At the end of stage II of glycolysis, PEP is metabolized to pyruvate. Pyruvate is at a critical intersection to either branch to produce lactate or enter into the TCA cycle after conversion into acetyl-CoA. Our results showed age-related 30– 45% decreases in pyruvate of both genders for NTg and 50– 58% decreases in 3xTg-AD samples (Fig. 2). This remarkable switch from an age-related increase in the PEP precursor to an age-related drop in pyruvate suggests an increased consumption of pyruvate with age, a re-direction in metabolic fluxes either into lactate or acetyl-CoA. A ratio of lactate to pyruvate (lactate/pyruvate) increased with age in female (Two-way ANOVA for age and genotype F(2,29) = 14, p < 0.001) and male (Two-way ANOVA F(2,29) = 12, p < 0.001). Compared to the young age, the lactate/pyruvate ratio in old-age brains increased 34– 52% in NTg and 131– 134% in 3xTg-AD samples of both genders. With age, the 30– 50% drop in pyruvate of both genotypes and genders was not propagated to lactate levels (<10% shifts with age), suggesting a balance between production and utilization of lactate or removal from the brain into the blood. The decreased levels of pyruvate suggest more output to branches of lactate or the TCA cycle. The lactate/pyruvate ratio can be regulated by the NAD/NADH ratio [42]. Metabolic flux experiments are needed for a definitive conclusion of an age-related decline in ATP production from glycolysis.

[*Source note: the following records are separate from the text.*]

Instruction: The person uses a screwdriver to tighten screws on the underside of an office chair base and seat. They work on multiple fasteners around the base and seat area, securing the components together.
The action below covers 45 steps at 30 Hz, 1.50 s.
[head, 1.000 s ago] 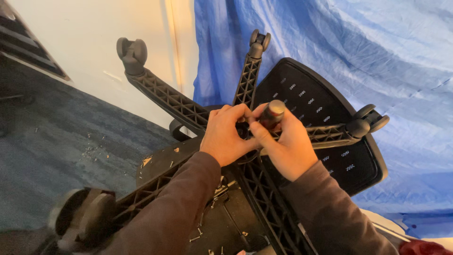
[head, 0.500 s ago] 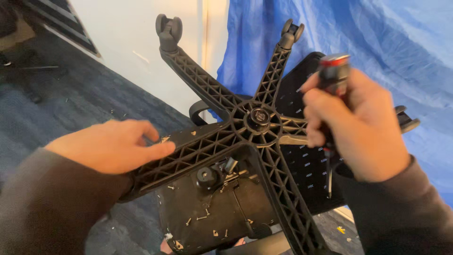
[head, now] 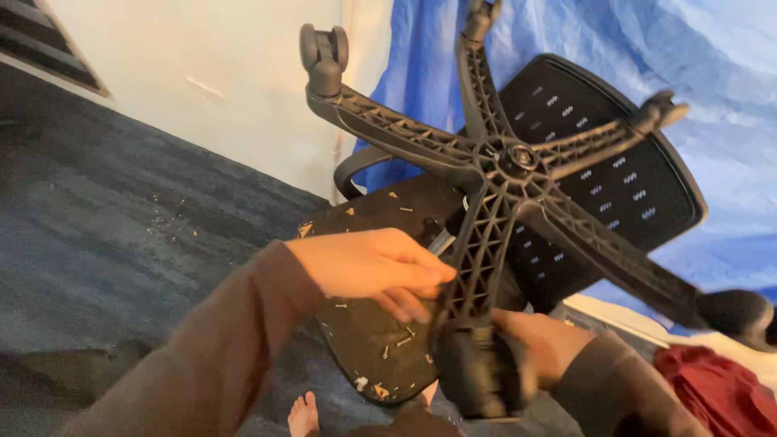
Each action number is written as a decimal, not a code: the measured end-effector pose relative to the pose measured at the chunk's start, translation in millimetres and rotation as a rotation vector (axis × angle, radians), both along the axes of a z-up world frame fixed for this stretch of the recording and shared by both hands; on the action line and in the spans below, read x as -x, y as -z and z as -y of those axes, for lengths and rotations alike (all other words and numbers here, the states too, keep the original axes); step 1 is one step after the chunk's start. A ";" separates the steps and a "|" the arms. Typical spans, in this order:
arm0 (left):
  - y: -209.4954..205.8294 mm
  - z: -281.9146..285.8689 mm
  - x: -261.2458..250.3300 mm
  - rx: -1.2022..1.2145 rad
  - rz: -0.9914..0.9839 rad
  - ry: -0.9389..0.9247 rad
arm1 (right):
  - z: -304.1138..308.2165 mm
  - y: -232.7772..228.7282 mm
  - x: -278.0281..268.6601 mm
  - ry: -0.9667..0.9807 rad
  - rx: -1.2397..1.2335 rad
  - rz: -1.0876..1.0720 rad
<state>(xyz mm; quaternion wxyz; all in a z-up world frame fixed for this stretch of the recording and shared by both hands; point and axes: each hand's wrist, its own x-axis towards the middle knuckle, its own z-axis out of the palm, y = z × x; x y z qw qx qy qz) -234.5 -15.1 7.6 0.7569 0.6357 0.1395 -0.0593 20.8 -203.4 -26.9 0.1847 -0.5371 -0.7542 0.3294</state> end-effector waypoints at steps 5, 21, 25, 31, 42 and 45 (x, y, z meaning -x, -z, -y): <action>45.2 62.4 -12.8 0.049 0.222 -0.126 | 48.8 99.7 43.3 0.625 0.606 -0.048; 33.5 -99.2 76.6 -0.083 0.293 -1.035 | -31.7 38.2 128.1 0.708 0.347 -0.261; 36.2 -78.6 70.2 -0.022 0.319 -0.937 | -23.3 49.6 100.7 0.765 0.302 -0.325; 45.2 -5.2 97.6 -0.133 0.426 -0.773 | 13.5 66.6 -0.5 0.957 0.300 -0.514; 87.5 62.4 85.6 -0.252 0.222 -0.421 | 10.5 123.9 41.6 1.018 0.528 -0.463; 134.1 16.0 95.2 -0.435 -0.010 -0.360 | -18.2 140.7 106.0 0.914 0.452 -0.525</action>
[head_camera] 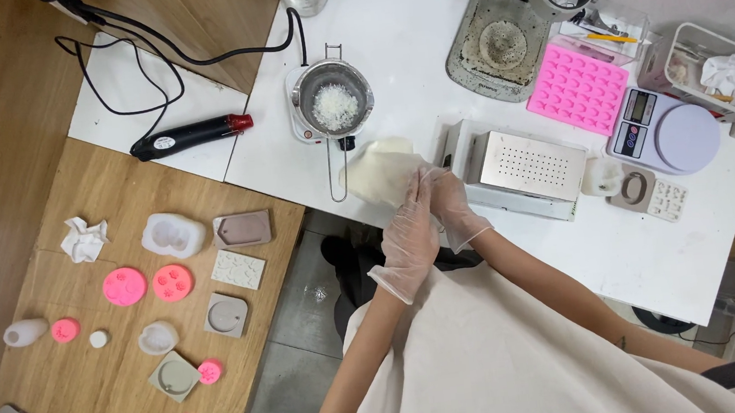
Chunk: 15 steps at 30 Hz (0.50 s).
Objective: Scooping wax flakes from a plastic bag into a small melting pot using a small spatula.
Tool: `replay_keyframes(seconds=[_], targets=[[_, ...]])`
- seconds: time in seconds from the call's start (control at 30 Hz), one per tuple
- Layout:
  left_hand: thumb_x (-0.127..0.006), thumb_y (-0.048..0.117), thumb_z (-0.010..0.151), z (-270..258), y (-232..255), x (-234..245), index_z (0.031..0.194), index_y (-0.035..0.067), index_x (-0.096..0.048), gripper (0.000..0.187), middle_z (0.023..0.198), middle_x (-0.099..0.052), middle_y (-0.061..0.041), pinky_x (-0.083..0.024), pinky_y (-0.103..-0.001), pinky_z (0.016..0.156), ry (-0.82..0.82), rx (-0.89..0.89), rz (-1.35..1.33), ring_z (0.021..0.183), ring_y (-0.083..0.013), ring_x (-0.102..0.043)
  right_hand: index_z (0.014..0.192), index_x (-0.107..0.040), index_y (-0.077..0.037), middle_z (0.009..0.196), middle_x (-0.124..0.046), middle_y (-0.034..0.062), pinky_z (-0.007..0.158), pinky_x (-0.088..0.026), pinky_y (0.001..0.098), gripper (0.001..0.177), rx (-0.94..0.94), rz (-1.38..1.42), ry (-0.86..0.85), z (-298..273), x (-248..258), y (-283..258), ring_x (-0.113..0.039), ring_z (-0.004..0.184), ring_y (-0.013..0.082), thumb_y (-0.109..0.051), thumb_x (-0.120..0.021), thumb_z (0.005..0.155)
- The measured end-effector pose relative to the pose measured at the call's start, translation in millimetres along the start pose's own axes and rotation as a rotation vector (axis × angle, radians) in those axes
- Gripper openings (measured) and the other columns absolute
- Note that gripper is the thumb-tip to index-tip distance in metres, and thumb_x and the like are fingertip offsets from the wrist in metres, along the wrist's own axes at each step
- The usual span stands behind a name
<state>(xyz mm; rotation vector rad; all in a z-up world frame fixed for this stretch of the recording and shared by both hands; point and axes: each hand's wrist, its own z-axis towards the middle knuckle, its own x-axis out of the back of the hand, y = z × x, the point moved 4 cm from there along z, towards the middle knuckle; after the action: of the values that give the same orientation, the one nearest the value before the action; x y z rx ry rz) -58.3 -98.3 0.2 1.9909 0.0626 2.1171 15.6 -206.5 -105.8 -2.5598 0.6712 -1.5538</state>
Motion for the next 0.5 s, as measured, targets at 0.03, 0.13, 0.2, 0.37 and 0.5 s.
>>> replay_keyframes(seconds=[0.03,0.13,0.2,0.37,0.5], targets=[[-0.068,0.018,0.085,-0.9,-1.6,-12.1,0.155,0.022,-0.032,0.08,0.156,-0.041,0.003,-0.061,-0.023,0.081,-0.096,-0.02,-0.096,0.099,-0.0125,-0.069,0.085,-0.077,0.002,0.087,-0.076,0.0219,0.081,-0.06,0.0492,0.039,-0.046,0.102,0.006,2.0,-1.8,2.4,-0.073,0.094,0.0424,-0.026,-0.053,0.093],[-0.066,0.013,0.084,4.1,-6.1,-11.0,0.16,0.024,-0.018,0.09,0.163,-0.027,0.001,-0.061,-0.035,0.089,-0.308,0.012,-0.366,0.111,-0.0232,-0.066,0.094,-0.078,-0.004,0.095,-0.077,0.0196,0.086,-0.056,0.0542,0.044,-0.162,0.301,-0.025,4.5,-10.0,14.2,-0.07,0.102,0.0445,-0.04,-0.053,0.093],[-0.067,0.013,0.083,5.7,-7.5,-10.1,0.159,0.024,-0.018,0.091,0.164,-0.026,0.0,-0.062,-0.036,0.088,-0.346,0.01,-0.372,0.111,-0.0249,-0.067,0.097,-0.078,-0.01,0.095,-0.077,0.0157,0.089,-0.057,0.0525,0.043,-0.21,0.351,-0.042,3.1,-11.0,17.2,-0.071,0.102,0.0419,-0.046,-0.054,0.09],[-0.06,0.004,0.085,7.0,-12.1,-4.5,0.161,0.021,-0.016,0.09,0.164,-0.026,-0.007,-0.061,-0.04,0.089,-0.356,-0.007,-0.473,0.112,-0.0303,-0.066,0.102,-0.078,-0.02,0.083,-0.077,0.0018,0.089,-0.057,0.0469,0.032,-0.29,0.449,-0.039,-9.0,-14.2,24.6,-0.074,0.095,0.0317,-0.037,-0.054,0.089],[-0.059,0.004,0.083,8.7,-17.7,7.4,0.161,0.02,-0.017,0.09,0.165,-0.025,-0.005,-0.06,-0.042,0.092,-0.287,-0.019,-0.494,0.115,-0.0313,-0.065,0.113,-0.074,-0.016,0.084,-0.075,0.0101,0.086,-0.052,0.0528,0.035,-0.209,0.491,0.058,-28.3,6.6,29.3,-0.071,0.098,0.0369,-0.04,-0.052,0.101]])
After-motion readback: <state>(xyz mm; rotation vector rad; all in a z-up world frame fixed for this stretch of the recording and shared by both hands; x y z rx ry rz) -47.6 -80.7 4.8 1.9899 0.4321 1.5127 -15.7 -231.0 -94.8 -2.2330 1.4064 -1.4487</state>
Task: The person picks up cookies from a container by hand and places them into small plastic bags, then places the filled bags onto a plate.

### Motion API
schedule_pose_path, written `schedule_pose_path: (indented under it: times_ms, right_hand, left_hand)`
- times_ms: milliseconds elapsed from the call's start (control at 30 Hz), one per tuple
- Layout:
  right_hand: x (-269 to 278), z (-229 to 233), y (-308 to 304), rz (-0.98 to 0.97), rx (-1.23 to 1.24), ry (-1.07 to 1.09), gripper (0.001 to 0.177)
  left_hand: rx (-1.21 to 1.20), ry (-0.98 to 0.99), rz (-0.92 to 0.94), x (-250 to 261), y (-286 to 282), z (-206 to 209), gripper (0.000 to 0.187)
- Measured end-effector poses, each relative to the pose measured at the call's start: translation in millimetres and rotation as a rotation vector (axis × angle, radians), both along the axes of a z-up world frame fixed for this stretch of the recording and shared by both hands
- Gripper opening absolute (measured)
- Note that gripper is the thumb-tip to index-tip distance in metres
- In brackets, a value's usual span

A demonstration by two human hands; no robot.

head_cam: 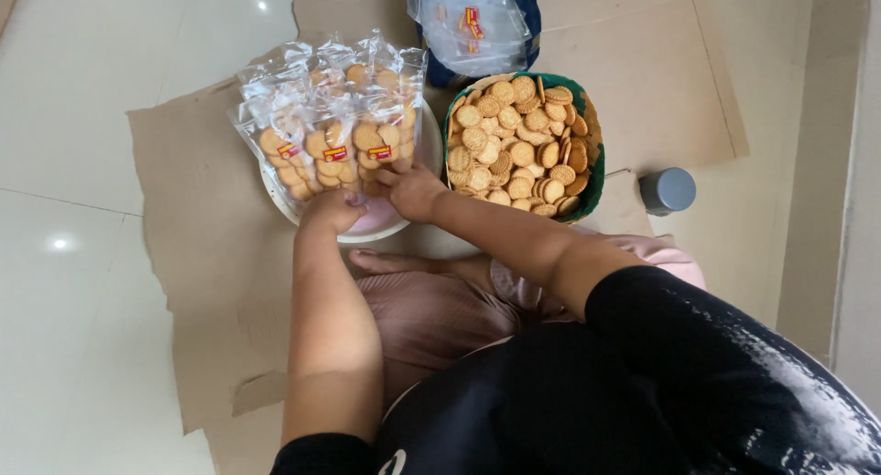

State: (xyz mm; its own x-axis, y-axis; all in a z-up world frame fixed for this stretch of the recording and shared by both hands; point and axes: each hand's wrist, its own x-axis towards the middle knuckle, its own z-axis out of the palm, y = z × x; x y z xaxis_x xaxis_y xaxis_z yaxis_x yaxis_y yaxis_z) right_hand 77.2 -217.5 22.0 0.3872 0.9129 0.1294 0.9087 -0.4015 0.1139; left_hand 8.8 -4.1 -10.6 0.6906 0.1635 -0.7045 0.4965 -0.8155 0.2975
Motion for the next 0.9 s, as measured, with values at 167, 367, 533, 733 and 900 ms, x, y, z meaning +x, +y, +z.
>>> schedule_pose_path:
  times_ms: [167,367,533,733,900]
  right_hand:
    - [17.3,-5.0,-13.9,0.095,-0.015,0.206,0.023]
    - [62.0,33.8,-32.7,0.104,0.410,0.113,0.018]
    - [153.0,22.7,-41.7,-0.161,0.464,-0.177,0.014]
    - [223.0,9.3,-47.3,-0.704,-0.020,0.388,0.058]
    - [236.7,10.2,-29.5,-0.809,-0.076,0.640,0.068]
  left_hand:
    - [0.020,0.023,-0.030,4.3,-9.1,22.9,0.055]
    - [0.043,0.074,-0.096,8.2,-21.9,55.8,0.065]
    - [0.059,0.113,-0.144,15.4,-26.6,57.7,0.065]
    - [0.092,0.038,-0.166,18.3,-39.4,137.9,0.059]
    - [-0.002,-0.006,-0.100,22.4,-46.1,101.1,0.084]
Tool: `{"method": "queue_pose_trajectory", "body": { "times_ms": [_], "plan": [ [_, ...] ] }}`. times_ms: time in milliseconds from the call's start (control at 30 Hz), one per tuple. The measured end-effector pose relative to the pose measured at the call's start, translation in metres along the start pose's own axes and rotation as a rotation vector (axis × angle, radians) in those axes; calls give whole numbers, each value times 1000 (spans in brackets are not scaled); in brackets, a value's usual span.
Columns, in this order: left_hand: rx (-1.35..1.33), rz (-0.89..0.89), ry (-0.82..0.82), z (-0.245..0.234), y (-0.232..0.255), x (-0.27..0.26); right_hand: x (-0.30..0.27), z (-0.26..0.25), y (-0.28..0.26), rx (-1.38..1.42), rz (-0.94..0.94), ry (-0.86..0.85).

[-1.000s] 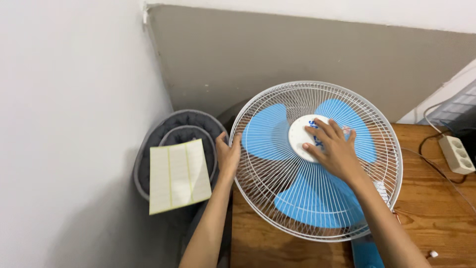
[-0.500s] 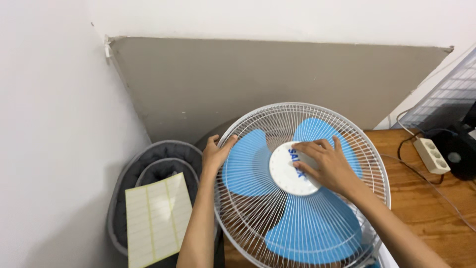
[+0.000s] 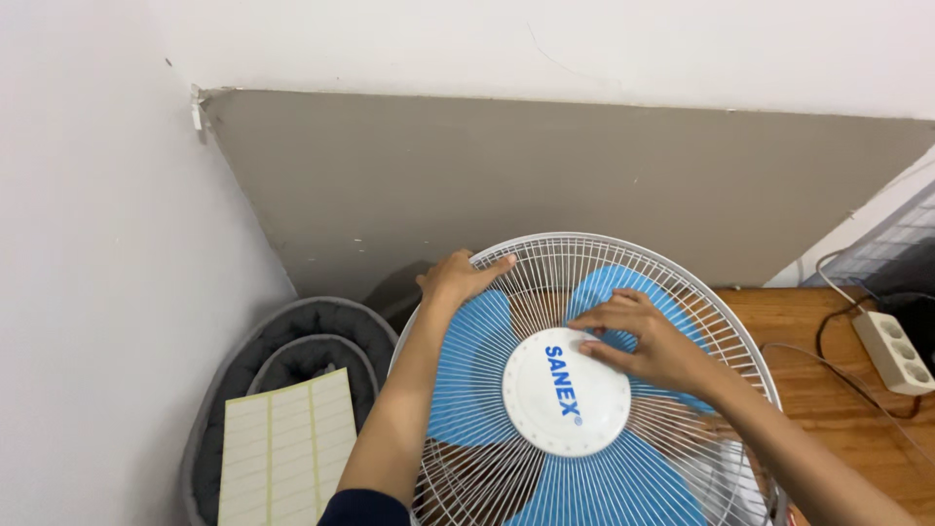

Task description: The person uses a screwdriver to tighten a screw on the front grille of a SANEX electric fan, then repeatedly aligns and presses the grille onto the fan housing to secure it. The fan remains on a wooden desk throughout.

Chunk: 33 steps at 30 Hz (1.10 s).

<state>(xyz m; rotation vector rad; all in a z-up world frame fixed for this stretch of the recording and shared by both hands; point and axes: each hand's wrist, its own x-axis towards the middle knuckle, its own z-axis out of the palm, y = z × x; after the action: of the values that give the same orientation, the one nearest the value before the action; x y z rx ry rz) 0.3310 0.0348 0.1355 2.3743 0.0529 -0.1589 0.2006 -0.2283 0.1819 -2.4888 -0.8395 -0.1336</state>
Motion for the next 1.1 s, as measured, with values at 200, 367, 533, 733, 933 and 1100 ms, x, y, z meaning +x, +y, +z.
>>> {"method": "queue_pose_trajectory", "body": {
  "times_ms": [200, 367, 533, 733, 933, 1100],
  "plan": [
    [28, 48, 9, 11, 3, 8, -6, -3, 27, 36, 69, 13],
    [27, 53, -15, 22, 18, 18, -18, -11, 50, 135, 218, 21],
    [63, 32, -21, 32, 31, 21, -11, -22, 67, 192, 321, 59],
    [94, -8, -44, 29, 36, 20, 16, -26, 108, -208, 152, 302],
    [119, -37, -61, 29, 34, 21, 39, -35, 185, -240, 508, 161],
    [127, -38, -57, 31, 36, 21, 40, -40, 220, -19, 727, -10]
  ]
}}
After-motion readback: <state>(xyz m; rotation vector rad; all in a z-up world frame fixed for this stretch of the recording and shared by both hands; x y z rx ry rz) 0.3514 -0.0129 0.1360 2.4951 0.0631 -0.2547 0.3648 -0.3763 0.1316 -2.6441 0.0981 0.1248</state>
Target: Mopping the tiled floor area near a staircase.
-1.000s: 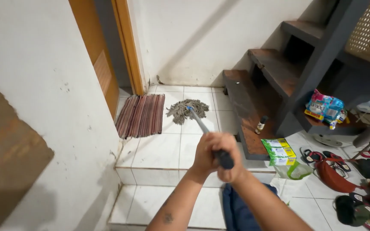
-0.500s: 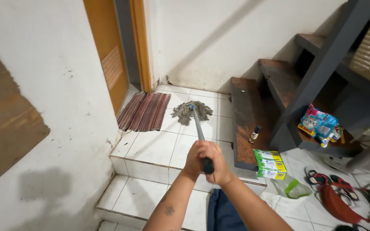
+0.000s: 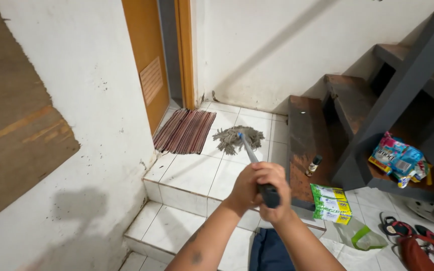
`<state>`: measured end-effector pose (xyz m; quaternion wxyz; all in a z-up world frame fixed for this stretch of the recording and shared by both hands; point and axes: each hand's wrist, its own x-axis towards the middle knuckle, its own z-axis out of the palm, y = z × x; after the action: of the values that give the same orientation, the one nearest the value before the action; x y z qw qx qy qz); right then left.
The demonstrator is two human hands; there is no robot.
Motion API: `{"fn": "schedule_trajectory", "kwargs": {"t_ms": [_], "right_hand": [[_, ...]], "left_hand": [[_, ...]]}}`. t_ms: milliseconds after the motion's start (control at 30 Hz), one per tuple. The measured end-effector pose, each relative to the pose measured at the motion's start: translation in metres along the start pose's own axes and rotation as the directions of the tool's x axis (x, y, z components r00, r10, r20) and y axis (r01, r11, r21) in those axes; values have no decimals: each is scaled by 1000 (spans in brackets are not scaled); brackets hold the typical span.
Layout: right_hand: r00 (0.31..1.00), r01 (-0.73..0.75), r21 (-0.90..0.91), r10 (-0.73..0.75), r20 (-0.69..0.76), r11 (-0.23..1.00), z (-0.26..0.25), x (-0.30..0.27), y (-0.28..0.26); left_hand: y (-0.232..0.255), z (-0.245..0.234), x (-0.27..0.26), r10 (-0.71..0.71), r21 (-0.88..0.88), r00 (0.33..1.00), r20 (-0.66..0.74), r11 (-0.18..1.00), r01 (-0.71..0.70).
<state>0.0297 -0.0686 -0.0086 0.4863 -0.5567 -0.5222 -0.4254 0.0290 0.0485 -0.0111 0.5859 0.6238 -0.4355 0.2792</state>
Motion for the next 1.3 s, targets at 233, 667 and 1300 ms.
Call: {"fn": "schedule_trajectory", "kwargs": {"t_ms": [233,667,1300], "right_hand": [[985,-6,-129,28,170,992,25,-28,25],[988,-122,-140,107,-107,983,111,47,-9],[965,-23,-160,-20,-263,987,207,35,-9]], "left_hand": [[-86,-29,-38,73,103,997,16,992,-74],[-55,-106,0,196,67,980,-9,978,-195],[-30,-175,-25,340,-151,940,41,932,-330]]}}
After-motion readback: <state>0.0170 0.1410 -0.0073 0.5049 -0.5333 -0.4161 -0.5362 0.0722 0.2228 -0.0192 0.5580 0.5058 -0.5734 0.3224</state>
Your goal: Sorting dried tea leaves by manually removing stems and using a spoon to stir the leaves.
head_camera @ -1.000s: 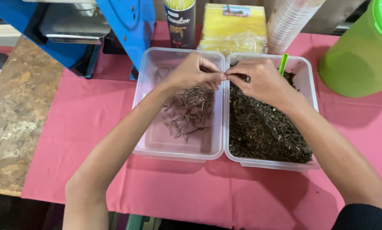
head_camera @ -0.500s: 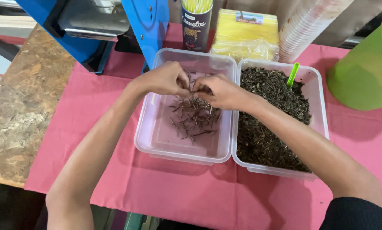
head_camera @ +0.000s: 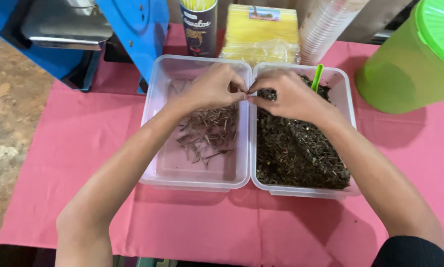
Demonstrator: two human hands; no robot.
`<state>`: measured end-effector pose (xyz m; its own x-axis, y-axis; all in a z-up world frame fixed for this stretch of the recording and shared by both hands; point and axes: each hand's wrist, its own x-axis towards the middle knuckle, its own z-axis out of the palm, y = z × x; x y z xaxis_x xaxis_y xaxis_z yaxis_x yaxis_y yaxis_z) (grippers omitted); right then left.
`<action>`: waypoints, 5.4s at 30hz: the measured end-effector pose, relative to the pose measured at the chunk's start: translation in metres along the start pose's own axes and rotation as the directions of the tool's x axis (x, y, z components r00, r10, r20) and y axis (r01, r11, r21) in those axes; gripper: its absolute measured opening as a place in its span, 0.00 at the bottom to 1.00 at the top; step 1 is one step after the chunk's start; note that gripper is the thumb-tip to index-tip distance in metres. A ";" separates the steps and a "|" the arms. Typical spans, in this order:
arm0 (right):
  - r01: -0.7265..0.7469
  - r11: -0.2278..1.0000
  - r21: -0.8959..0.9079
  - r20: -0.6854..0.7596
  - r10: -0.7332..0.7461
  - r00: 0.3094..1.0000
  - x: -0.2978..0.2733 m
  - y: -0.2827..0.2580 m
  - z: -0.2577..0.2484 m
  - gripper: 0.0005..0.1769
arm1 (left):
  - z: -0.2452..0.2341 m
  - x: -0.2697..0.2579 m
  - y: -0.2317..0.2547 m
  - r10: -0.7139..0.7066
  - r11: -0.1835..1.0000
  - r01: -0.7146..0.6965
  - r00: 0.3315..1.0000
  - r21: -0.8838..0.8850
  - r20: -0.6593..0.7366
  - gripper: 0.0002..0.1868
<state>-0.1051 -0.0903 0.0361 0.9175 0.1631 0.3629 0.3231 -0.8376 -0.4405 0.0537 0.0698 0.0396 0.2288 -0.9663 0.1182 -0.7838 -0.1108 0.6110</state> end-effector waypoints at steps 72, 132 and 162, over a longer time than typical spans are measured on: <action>-0.572 0.783 -0.246 -0.109 0.564 0.819 -0.091 0.086 -0.046 0.12 | 0.073 0.085 0.042 0.126 0.991 -0.127 0.992 -0.037 -0.027 0.04; -0.587 0.715 -0.379 -0.087 0.604 0.792 -0.086 0.059 -0.058 0.13 | 0.077 0.044 0.050 0.328 0.929 -0.362 0.902 -0.077 -0.281 0.08; -0.333 0.923 -0.192 -0.454 0.217 0.864 -0.060 0.040 -0.058 0.05 | 0.093 0.052 0.034 -0.305 0.762 -0.012 0.875 -0.647 -0.376 0.02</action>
<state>-0.1608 -0.1639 0.0448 0.7577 -0.2778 0.5905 -0.0521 -0.9277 -0.3697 -0.0145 -0.0059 -0.0062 0.6566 -0.7241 0.2112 -0.2265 0.0778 0.9709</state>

Age-related increased inputs to the TCA cycle with decreased cycle metabolites

Increased fatty acids and β-oxidation

To further explore if the age-related metabolic transition to lower pyruvate results in a lower metabolic state of the TCA cycle with age, we studied the age-related shifts in metabolite levels of the TCA cycle (Fig. 3). We first consider the inputs to the TCA cycle from fatty acids, glutamine and branched chain amino acids, followed by metabolites in the cycle. Pyruvate enters the TCA cycle after conversion into acetyl-CoA. Fatty acid β-oxidation, also produces acetyl-CoA (pink highlight in Fig. 3). With age, acetyl-CoA levels increased 2 to 2.5-fold in both genotypes and genders. With AD genetic load, acetyl-CoA was 23% in females and 121% higher in male 3xTg-AD old samples. This suggests an increased production or a decreased consumption of acetyl-CoA in the TCA cycle with age that was further exacerbated with AD genetic load, indicating higher demand for energy. Upstream of acetyl-CoA, 1.1– 2.9-fold increased accumulation of fatty acids with age is shown for two fatty acid-carnitine conjugates, butyryl-carnitine and propionylcarnitine.


Age-related declines in the substrates of the TCA cycle from increased inputs at acetyl-CoA, succinyl carnitine, and fatty acid metabolism. ns indicates detection but not significantly affected by age; ND, not detectable.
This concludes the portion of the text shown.